Delfino thought about that for a moment, then stood up and brushed the sand and dust off the back of his trousers. The others got up, too. Their shadows stretched long behind them in the creek bed as they walked back toward Pajarito.

His stay in Nambé was nearing an end. Most of what he came here to accomplish had been accomplished, and what few things he hadn’t been sure about seemed clear now. He wished he could tell his brother what he was going to do but knew Carl would repeat it to Sarah, and Sarah would move heaven and earth to dissuade him. Probably ought to be dissuaded, he thought, but he didn’t want to be. Kip had proven to be the unexpected catalyst. He’d inadvertently made the concept seem real, as if it had hardness to it, body to match soul.
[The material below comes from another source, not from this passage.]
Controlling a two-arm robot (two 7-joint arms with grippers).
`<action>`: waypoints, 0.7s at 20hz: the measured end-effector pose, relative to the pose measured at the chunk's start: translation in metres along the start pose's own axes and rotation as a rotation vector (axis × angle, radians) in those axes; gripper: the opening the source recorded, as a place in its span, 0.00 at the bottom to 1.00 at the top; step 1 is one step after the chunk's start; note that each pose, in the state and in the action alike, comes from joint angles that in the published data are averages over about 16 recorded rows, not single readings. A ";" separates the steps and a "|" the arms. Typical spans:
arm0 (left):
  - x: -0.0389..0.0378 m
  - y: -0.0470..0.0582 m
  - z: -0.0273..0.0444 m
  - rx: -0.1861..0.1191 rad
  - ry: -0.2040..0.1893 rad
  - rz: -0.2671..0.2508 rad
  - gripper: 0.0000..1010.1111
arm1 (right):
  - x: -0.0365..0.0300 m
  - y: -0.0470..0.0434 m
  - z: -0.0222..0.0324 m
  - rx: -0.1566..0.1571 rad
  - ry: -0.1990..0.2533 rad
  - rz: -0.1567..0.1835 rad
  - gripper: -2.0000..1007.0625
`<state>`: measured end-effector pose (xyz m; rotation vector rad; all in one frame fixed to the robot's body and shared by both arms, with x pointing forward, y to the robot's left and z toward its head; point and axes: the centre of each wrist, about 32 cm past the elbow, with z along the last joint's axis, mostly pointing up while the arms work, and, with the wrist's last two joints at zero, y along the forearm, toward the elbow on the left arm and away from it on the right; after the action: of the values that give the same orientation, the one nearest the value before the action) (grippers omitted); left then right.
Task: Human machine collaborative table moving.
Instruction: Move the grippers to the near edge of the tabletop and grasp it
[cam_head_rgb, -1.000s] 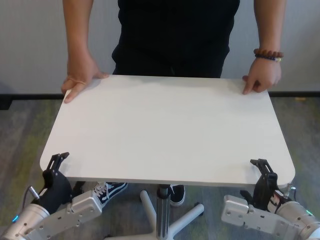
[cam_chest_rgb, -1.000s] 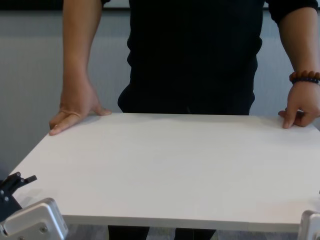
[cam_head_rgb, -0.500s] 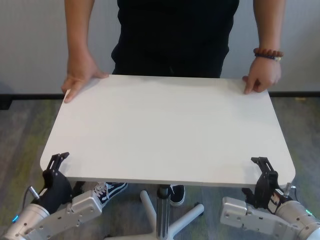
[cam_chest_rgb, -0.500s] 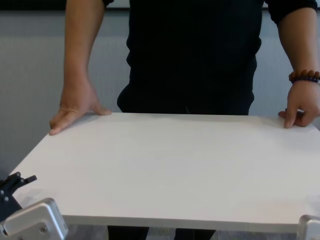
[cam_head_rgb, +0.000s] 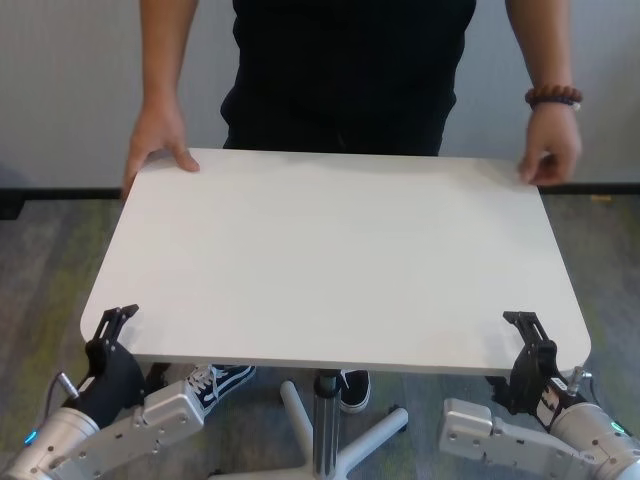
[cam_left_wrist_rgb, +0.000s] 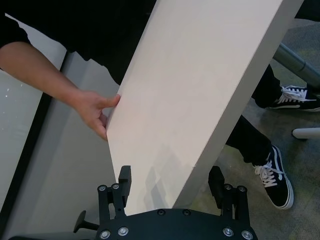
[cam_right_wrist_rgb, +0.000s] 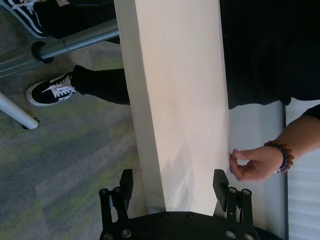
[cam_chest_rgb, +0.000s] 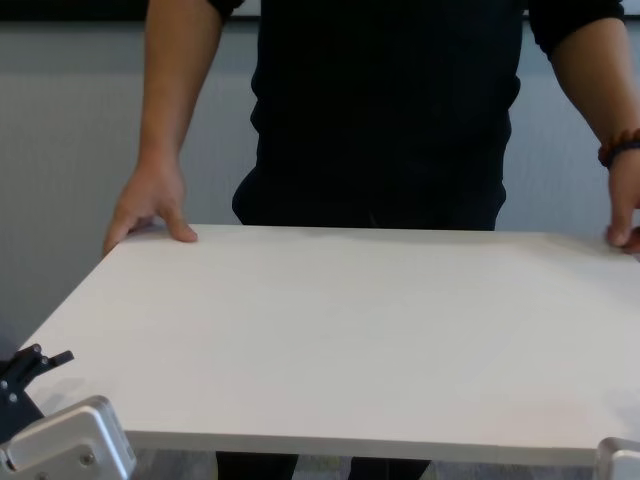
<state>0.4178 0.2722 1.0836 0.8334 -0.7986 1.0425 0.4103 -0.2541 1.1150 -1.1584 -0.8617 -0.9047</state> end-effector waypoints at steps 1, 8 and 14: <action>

Souls, bodies, laws, earth. Delfino pondered what to do about Kip’s proposal he accompany him into the basin. Wasn’t a question of whether he’d earned his saddle. He had earned his berth, such as it was, in this highly promising disaster in the making. Nor was Delfino’s hesitation prompted by the fact that he didn’t really know Kip, and that sharing a potentially suicidal experience with someone you didn’t know might be an even greater madness. None of this bothered Delfino, nor even did the realization that Kip’s joining him would mean Kip couldn’t fulfill his promise to tell the family what was going on, give them the documents Delfino had entrusted to him. No, what troubled Delfino was Agnes. Would she be looking on, thinking, Who is this other man? Would Kip somehow dilute what was to be, finally, a spiritual experience? Delfino mulled this as the three of them made their way back down the riverbed. It didn’t occur to any of them, as each trod his own thoughtful path, that they constituted the river that ran here today. None recognized at that moment, though they would understand it later, that they were able to march along, to think, to worry, to struggle, only because they
were
Rio Nambé in this fleeting instance. They were water and clay, the difficult thinking, meandering, willful kind, and they flowed back toward their sources.